Patience et Moralité : Leçon de Vie en Contes
Voici une lecture possible de ce petit récit « Vahina casse la croûte en bois, pendant que les loups hurlent dans la plaine. Moralité, moralité… Il faut attendre la fin de l’histoire, pour savoir que tout s’arrange dans la vie, sauf la mort ! »
- Les images
• « Casser la croûte » renvoie normalement à « manger un morceau », mais la « croûte en bois » brouille la logique : manger quelque chose de dur, de sec, voire d’absurde. On peut y voir la difficulté ou la dureté du quotidien.
• Les loups qui hurlent dans la plaine représentent la menace extérieure, la peur, l’inquiétude ou tout danger latent.
• La juxtaposition de ces deux scènes (l’action intime de se nourrir vs. l’angoisse lointaine) fait ressortir la tension entre survie et menace. - La moralité annoncée
L’insistance sur « Moralité, moralité… » ressemble à une formule de conte traditionnel, où l’on attend un enseignement. Ici, l’auteur joue avec l’attente : la « morale » ne se révèle qu’à la toute dernière phrase. - « Il faut attendre la fin de l’histoire »

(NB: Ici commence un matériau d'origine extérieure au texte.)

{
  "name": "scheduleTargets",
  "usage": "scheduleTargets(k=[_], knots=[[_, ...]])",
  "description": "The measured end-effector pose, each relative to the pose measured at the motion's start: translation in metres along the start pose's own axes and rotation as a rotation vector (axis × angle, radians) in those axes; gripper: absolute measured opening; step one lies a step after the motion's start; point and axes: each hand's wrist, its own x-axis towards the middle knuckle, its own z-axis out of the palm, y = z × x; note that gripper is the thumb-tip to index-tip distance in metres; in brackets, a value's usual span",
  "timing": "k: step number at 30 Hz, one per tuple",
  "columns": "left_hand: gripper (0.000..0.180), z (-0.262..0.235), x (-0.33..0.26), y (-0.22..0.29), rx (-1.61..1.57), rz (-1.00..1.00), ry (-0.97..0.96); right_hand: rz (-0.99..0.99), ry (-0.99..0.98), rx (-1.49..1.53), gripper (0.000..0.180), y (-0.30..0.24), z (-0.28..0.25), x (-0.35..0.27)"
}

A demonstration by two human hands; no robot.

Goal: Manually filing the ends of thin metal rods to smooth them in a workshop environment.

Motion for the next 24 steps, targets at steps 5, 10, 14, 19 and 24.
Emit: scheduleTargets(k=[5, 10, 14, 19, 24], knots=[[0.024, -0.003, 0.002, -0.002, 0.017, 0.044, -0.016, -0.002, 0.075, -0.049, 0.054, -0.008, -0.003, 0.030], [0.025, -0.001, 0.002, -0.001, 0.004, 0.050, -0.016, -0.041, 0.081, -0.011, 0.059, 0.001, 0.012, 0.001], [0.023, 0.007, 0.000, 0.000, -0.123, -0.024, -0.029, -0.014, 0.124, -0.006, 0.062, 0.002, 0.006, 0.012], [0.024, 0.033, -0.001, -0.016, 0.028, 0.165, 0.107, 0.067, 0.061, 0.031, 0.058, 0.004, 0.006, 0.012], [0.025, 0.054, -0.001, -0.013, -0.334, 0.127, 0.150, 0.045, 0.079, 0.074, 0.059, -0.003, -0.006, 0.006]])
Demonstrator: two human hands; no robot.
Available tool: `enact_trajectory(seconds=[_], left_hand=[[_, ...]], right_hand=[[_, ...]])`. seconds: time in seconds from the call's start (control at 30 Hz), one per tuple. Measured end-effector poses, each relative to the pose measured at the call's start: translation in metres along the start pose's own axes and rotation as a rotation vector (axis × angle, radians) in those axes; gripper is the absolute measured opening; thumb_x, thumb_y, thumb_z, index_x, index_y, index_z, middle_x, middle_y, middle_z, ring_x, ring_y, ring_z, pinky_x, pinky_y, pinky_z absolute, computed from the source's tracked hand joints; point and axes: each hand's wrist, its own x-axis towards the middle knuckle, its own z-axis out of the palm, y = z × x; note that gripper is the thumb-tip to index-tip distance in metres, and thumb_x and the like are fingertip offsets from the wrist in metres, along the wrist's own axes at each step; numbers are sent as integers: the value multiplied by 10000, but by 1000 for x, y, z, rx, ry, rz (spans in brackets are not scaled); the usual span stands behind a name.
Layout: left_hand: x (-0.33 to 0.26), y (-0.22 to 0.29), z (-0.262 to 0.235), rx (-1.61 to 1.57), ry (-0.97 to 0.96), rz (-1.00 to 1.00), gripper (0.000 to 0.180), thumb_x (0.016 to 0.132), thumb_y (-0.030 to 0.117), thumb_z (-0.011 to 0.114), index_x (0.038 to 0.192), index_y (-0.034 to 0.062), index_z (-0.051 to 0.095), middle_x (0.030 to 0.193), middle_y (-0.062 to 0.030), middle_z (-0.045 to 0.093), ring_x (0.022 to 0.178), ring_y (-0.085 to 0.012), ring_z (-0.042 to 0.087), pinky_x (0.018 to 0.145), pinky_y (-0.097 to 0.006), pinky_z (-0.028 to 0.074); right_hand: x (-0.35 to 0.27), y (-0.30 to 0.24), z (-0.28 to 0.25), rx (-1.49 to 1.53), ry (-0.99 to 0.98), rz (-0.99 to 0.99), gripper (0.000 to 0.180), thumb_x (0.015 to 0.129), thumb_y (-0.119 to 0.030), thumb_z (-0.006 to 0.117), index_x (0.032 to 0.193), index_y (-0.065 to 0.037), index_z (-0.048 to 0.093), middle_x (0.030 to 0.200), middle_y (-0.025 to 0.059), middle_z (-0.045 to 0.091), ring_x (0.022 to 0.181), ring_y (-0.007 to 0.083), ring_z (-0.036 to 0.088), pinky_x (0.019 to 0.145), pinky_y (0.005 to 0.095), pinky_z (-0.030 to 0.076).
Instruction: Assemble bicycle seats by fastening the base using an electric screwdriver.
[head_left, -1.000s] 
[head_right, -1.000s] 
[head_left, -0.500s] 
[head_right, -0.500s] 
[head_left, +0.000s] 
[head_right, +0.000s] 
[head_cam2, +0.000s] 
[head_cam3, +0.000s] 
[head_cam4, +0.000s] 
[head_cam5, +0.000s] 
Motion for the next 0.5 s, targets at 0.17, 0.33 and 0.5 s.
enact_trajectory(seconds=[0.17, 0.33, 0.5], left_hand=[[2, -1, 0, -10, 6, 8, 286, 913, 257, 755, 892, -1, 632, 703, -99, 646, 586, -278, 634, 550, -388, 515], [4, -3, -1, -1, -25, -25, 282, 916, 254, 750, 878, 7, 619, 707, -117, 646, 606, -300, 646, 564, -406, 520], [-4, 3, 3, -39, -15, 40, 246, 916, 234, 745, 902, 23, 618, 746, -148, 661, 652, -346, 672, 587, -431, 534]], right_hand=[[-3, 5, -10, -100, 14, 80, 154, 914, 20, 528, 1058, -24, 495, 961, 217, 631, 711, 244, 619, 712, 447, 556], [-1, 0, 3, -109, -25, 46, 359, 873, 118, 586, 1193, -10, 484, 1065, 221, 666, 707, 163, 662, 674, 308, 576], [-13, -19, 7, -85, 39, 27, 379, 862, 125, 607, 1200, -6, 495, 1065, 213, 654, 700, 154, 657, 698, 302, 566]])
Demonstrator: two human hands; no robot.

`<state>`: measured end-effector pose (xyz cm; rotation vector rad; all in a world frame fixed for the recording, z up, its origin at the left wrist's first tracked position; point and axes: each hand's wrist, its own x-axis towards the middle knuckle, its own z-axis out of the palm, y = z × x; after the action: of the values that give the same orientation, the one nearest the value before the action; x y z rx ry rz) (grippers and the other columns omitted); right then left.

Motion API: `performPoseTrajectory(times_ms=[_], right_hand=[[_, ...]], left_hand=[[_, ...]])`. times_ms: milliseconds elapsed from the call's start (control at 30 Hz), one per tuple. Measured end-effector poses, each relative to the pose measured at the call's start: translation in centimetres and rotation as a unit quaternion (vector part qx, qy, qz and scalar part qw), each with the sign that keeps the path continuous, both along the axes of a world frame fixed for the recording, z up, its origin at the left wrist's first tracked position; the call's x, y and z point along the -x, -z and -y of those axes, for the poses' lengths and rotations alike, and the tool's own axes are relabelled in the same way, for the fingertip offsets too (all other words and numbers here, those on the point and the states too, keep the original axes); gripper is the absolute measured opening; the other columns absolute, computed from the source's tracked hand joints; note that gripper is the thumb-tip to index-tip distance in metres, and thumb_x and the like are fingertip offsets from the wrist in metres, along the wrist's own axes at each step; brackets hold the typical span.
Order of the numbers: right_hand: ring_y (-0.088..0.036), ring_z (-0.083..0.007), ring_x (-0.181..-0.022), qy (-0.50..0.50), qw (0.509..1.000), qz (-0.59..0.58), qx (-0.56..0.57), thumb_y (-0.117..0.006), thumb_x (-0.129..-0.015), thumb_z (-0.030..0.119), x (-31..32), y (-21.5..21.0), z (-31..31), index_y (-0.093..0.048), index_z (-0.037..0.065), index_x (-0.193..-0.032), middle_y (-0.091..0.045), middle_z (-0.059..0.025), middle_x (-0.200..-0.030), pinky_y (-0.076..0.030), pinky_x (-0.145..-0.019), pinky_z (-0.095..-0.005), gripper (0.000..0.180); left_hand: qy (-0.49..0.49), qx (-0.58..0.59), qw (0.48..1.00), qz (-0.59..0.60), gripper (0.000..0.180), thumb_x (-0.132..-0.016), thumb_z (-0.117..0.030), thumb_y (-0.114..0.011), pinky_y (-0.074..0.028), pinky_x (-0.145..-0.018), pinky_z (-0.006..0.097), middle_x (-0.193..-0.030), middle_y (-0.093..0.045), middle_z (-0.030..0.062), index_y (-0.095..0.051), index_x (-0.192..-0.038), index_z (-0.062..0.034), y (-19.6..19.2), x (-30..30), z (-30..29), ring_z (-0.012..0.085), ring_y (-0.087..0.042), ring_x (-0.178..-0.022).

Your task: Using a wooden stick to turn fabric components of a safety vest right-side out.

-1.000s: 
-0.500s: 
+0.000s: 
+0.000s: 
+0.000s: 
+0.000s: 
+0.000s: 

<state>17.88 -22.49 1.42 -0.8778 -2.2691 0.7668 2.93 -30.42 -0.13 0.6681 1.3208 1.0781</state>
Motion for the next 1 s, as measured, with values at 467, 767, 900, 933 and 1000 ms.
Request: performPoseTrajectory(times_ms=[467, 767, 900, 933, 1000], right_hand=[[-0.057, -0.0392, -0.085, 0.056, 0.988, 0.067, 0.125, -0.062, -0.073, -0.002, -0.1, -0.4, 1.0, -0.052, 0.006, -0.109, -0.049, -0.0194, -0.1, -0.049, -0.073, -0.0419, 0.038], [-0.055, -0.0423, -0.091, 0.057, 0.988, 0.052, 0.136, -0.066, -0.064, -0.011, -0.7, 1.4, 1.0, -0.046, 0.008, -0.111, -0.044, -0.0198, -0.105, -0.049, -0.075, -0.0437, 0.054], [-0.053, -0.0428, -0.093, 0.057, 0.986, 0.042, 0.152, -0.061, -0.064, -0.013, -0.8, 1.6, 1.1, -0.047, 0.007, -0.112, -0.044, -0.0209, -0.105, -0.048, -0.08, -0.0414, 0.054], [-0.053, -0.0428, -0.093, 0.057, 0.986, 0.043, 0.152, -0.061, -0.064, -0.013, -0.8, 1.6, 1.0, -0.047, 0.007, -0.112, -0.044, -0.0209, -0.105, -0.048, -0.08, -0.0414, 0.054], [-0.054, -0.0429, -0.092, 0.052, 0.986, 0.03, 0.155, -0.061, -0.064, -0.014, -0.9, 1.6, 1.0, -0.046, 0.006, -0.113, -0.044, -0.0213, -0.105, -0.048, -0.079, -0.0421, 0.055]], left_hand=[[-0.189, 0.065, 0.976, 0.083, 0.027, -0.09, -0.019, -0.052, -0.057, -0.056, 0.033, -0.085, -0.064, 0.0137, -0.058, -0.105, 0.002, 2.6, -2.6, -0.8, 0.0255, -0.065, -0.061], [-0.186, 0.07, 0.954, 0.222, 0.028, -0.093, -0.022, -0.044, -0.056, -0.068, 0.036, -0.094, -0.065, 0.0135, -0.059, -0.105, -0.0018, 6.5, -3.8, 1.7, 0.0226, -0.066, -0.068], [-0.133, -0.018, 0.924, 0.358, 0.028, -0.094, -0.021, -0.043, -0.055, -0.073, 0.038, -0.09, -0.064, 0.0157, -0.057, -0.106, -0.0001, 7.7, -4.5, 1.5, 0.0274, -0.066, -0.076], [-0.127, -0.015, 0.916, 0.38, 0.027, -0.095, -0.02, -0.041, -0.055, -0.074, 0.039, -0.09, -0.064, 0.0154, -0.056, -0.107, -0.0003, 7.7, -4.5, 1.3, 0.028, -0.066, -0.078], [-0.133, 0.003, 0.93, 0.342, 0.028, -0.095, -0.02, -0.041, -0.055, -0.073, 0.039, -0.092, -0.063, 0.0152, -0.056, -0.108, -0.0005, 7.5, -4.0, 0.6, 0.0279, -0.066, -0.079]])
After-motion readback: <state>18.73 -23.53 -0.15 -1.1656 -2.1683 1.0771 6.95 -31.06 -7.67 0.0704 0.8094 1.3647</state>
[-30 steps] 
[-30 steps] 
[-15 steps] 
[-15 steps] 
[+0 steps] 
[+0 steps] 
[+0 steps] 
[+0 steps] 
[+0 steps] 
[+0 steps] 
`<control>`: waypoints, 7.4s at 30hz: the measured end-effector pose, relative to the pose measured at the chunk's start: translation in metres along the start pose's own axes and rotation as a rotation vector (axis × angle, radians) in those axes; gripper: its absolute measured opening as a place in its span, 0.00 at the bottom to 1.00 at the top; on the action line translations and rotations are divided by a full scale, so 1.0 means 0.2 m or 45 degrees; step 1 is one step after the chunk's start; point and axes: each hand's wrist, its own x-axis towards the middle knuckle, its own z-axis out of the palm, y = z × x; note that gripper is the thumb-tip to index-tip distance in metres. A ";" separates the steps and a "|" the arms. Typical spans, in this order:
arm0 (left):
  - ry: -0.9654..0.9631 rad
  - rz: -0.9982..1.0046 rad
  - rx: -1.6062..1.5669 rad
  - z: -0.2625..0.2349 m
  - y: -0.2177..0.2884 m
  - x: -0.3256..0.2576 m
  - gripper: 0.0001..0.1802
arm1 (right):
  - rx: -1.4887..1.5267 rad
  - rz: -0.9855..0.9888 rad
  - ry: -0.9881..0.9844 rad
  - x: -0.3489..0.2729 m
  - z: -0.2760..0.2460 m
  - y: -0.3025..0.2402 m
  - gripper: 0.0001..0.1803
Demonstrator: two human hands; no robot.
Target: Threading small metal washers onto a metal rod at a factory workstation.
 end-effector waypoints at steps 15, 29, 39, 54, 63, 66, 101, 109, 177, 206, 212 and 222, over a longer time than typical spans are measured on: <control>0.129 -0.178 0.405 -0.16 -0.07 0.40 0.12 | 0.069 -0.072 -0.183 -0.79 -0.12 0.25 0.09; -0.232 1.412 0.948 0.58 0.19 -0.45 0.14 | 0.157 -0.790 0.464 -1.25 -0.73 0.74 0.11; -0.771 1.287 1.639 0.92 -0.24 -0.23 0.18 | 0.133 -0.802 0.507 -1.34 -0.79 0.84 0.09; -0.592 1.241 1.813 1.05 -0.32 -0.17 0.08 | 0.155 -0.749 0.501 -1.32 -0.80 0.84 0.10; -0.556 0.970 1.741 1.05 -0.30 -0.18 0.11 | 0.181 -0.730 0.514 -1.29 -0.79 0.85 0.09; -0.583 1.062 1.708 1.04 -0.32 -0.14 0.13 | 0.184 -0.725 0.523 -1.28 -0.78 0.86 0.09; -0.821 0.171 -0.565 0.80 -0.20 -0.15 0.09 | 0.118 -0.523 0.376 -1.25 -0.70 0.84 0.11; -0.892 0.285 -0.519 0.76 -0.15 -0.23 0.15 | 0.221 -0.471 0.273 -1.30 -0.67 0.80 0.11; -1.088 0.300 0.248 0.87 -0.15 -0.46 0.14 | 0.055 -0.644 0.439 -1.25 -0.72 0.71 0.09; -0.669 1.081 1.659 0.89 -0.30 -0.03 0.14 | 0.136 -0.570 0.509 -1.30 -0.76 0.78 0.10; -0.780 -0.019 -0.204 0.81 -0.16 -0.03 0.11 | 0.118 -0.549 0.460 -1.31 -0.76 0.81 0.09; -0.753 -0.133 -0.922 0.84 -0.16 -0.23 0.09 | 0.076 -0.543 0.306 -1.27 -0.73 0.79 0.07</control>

C’est une invitation à ne pas juger trop vite ce que l’on voit. Dans les contes, les retournements surviennent souvent à la fin : le loup est vaincu, la princesse se réveille, le pauvre berger devient roi. La phrase suggère de garder confiance, de laisser le temps produire ses issues. - « Tout s’arrange dans la vie, sauf la mort »
• Optimisme mesuré : les problèmes, les menaces et même les situations absurdes (« croûte en bois ») peuvent se résoudre.
• Rappel du seul absolu : la mort comme irréversible. Cela relativise nos angoisses quotidiennes : tant qu’on est en vie, il reste une marge pour arranger les choses. - Sens global
« Ne désespère pas trop vite » : les difficultés (bois dur, loups) finissent souvent par se dissiper ou se transformer, alors autant garder courage tant que la vie continue. C’est une forme de stoïcisme bon enfant : faire face, patienter, agir quand on le peut, et accepter l’inéluctable lorsque c’est réellement inéluctable (la mort). - Pourquoi le ton du conte ?
Le mélange de légèreté (« casser la croûte ») et de menace (« les loups ») évoque les fables où le quotidien cohabite avec le danger. Cette structure rend la morale plus mémorable : une courte vignette, une image forte, une conclusion frappante.
En résumé : patience, persévérance et humour face aux petites tragédies humaines ; ne rien tenir pour définitif tant que la dernière page n’est pas tournée, si ce n’est la mort elle-même.